Nothing may be dropped or added when the entries below are copied.

Stored entries
--------------------------------------------------

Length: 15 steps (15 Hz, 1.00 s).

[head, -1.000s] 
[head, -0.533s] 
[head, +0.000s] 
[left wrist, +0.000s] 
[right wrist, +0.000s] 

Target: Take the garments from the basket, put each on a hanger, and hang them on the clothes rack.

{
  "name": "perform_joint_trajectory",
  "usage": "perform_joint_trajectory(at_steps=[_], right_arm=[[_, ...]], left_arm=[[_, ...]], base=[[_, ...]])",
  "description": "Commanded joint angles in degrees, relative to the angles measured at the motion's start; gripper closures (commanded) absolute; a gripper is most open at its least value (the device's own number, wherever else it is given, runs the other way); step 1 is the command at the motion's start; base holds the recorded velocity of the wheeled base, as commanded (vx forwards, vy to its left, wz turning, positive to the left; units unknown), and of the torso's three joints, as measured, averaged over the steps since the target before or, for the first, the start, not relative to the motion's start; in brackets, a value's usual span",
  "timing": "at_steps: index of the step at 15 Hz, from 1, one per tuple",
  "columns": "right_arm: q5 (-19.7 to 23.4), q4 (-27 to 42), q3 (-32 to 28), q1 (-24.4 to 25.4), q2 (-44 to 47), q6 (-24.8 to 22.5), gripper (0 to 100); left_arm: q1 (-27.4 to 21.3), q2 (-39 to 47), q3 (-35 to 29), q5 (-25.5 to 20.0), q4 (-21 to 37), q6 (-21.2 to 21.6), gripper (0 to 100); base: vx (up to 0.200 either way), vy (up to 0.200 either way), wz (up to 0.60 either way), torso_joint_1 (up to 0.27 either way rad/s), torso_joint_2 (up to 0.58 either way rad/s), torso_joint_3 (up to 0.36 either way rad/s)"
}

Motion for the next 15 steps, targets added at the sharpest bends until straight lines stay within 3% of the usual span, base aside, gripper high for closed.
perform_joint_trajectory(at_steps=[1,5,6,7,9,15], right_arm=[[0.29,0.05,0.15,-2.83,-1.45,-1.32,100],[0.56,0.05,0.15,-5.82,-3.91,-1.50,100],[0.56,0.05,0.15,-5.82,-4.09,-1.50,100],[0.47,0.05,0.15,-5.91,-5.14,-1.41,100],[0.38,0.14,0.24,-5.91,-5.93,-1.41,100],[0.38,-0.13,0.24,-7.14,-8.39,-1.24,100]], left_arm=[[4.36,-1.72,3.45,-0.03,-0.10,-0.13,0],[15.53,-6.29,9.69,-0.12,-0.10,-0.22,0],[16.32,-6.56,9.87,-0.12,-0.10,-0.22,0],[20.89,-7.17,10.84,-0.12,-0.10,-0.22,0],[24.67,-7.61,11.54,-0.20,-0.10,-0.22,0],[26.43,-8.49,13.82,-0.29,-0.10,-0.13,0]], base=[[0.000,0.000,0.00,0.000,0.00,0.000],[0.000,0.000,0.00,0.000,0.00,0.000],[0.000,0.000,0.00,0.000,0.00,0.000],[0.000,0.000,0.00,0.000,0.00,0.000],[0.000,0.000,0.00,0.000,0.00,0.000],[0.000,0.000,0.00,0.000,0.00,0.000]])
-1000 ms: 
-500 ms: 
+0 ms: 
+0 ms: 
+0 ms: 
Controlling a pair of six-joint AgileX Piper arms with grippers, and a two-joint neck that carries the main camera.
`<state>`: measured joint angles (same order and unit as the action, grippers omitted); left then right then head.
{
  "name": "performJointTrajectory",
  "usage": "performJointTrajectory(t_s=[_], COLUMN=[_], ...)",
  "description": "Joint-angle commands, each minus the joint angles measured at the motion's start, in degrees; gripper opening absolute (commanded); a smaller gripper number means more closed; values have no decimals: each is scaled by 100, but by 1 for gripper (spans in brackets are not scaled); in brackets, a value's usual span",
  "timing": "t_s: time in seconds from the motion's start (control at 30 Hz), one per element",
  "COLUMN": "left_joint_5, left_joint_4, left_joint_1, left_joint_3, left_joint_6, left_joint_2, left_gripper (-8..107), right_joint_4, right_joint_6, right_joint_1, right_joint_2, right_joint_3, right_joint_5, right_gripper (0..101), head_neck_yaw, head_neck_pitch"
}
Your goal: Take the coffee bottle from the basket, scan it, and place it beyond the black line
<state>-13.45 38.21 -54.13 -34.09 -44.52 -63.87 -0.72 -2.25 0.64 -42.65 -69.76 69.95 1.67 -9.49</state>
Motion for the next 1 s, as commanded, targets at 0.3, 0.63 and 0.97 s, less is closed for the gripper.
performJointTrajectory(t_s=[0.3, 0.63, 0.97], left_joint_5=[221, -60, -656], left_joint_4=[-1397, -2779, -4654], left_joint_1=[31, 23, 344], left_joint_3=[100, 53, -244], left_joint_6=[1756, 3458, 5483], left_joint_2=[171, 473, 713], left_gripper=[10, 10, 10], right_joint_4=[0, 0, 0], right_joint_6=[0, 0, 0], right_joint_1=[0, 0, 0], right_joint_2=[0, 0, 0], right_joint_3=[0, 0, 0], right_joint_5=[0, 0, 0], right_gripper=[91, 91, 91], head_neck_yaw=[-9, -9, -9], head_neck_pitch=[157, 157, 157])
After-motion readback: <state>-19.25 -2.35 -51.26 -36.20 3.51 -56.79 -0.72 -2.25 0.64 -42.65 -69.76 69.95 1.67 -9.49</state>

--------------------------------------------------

### Your solution
Length: 15 steps (15 Hz, 1.00 s).

[head, -1.000s] 
[head, -0.533s] 
[head, +0.000s] 
[left wrist, +0.000s] 
[right wrist, +0.000s] 

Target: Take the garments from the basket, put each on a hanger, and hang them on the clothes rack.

{
  "name": "perform_joint_trajectory",
  "usage": "perform_joint_trajectory(at_steps=[_], right_arm=[[_, ...]], left_arm=[[_, ...]], base=[[_, ...]])",
  "description": "Commanded joint angles in degrees, relative to the angles measured at the motion's start; gripper closures (commanded) absolute; a gripper is most open at its least value (the device's own number, wherever else it is given, runs the other way); step 1 is the command at the motion's start; base holds the recorded velocity of the wheeled base, as commanded (vx forwards, vy to its left, wz turning, positive to the left; units unknown), and of the torso's three joints, as measured, averaged over the steps since the target before or, for the first, the start, not relative to the motion's start; in brackets, a value's usual span",
  "timing": "at_steps: index of the step at 15 Hz, from 1, one per tuple",
  "columns": "right_arm: q5 (-19.7 to 23.4), q4 (-27 to 42), q3 (-32 to 28), q1 (-24.4 to 25.4), q2 (-44 to 47), q6 (-24.8 to 22.5), gripper (0 to 100); left_arm: q1 (-27.4 to 21.3), q2 (-39 to 47), q3 (-35 to 29), q5 (-25.5 to 20.0), q4 (-21 to 37), q6 (-21.2 to 21.6), gripper (0 to 100); base: vx (up to 0.200 either way), vy (up to 0.200 either way), wz (up to 0.60 either way), torso_joint_1 (up to 0.27 either way rad/s), torso_joint_2 (up to 0.58 either way rad/s), torso_joint_3 (up to 0.36 either way rad/s)"
}

Motion for the next 15 steps, targets added at the sharpest bends until straight lines stay within 3% of the usual span, base aside, gripper high for closed.
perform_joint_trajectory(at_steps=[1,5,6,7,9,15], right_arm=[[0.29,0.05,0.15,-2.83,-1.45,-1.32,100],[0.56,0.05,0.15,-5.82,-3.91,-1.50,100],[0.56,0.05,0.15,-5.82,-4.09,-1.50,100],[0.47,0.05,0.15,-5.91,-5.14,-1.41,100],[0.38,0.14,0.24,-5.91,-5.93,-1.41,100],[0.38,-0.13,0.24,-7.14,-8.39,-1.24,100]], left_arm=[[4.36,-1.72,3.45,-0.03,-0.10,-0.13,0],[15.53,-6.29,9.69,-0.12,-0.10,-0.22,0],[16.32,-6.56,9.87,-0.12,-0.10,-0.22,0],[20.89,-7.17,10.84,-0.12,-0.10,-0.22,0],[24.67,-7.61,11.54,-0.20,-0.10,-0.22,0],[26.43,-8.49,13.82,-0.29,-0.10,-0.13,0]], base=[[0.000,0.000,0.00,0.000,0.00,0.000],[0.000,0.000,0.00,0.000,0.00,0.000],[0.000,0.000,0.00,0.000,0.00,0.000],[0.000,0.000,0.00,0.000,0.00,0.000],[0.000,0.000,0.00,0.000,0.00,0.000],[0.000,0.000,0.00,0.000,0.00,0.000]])
-1000 ms: 
-500 ms: 
+0 ms: 
+0 ms: 
+0 ms: 
Controlling a pair of six-joint AgileX Piper arms with grippers, and a two-joint neck that carries the main camera.
`<state>`: measured joint angles (same order and unit as the action, grippers omitted); left then right then head.
{
  "name": "performJointTrajectory",
  "usage": "performJointTrajectory(t_s=[_], COLUMN=[_], ...)",
  "description": "Joint-angle commands, each minus the joint angles measured at the motion's start, in degrees; gripper opening absolute (commanded); a smaller gripper number means more closed; values have no decimals: each is scaled by 100, but by 1 for gripper (spans in brackets are not scaled); in brackets, a value's usual span",
  "timing": "t_s: time in seconds from the motion's start (control at 30 Hz), one per element",
  "COLUMN": "left_joint_5, left_joint_4, left_joint_1, left_joint_3, left_joint_6, left_joint_2, left_gripper (-8..107), right_joint_4, right_joint_6, right_joint_1, right_joint_2, right_joint_3, right_joint_5, right_gripper (0..101), head_neck_yaw, head_neck_pitch"
}
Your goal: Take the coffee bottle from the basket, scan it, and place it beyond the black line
<state>-13.45 38.21 -54.13 -34.09 -44.52 -63.87 -0.72 -2.25 0.64 -42.65 -69.76 69.95 1.67 -9.49</state>
Motion for the next 1 s, as commanded, targets at 0.3, 0.63 and 0.97 s, less is closed for the gripper.
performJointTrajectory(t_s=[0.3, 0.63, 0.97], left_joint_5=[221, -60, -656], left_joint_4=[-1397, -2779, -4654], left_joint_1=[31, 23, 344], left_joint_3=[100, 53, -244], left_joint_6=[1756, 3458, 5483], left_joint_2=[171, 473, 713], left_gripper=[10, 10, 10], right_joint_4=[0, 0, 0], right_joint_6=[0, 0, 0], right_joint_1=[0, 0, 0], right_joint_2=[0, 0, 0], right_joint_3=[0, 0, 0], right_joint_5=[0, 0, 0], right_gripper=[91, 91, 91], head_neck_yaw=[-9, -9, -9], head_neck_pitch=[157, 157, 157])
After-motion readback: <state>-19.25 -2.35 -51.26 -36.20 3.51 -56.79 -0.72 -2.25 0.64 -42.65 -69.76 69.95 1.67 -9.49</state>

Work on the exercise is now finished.